WHAT NEEDS TO BE DONE » Look for the line that contains "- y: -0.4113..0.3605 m"; output that line and every line after it exactly, through the final line of the material below, and nothing else.

INFORMATION PROVIDED »
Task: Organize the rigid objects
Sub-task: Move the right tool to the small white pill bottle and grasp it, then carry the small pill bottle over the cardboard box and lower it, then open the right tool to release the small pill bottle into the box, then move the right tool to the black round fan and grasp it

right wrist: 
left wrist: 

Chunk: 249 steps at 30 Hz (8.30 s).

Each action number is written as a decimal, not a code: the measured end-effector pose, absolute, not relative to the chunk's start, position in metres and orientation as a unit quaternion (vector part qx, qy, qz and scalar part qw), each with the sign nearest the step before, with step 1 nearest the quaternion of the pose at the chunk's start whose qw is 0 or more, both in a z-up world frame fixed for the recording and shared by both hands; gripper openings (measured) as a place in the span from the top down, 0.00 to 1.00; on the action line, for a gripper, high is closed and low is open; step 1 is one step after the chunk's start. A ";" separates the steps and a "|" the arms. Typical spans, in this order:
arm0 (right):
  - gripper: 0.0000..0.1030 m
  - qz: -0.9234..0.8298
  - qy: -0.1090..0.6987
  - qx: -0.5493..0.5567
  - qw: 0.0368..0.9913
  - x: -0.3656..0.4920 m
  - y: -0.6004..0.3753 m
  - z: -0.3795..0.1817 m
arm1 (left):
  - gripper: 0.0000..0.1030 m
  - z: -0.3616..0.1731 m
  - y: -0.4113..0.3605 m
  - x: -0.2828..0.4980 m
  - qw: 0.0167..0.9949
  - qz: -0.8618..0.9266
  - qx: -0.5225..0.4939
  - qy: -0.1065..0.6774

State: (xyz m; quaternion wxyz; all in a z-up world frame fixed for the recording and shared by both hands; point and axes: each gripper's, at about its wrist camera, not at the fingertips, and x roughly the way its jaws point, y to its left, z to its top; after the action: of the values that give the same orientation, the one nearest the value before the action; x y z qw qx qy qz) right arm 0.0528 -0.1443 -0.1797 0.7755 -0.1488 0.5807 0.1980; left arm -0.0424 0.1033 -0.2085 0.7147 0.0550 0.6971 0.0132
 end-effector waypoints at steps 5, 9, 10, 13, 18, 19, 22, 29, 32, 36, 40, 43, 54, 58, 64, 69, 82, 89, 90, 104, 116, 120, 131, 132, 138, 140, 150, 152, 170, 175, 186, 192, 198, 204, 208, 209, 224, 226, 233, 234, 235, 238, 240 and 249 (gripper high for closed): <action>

RESULT »
  - y: -0.4113..0.3605 m
  - x: -0.2828..0.4980 m
  - qw: 0.0167..0.9949
  - qz: -0.8618..0.9266
  - qx: -0.5225..0.4939
  - qy: -0.1065..0.6774

State: (xyz m; quaternion wxyz; all in a z-up world frame fixed for the recording and shared by both hands; point and axes: each gripper's, at about its wrist camera, not at the fingertips, and x roughly the way its jaws point, y to its left, z to its top; after the action: of the values that give the same orientation, the one nearest the value before the action; x y z qw qx qy qz) right arm 0.0528 -0.1443 -0.1797 0.7755 -0.1488 0.5807 0.1980; left arm -0.0424 0.1033 -0.2085 0.7147 0.0550 0.6971 0.0132
 end-effector waypoints at steps 5, 9, 10, 13, 18, 19, 22, 29, 32, 36, 40, 43, 54, 58, 64, 69, 82, 89, 90, 104, 116, 120, 131, 132, 138, 140, 150, 152, 170, 175, 186, 192, 198, 204, 208, 209, 224, 226, 233, 234, 235, 238, 240 and 249 (gripper high for closed): <action>

With this, the answer is complete.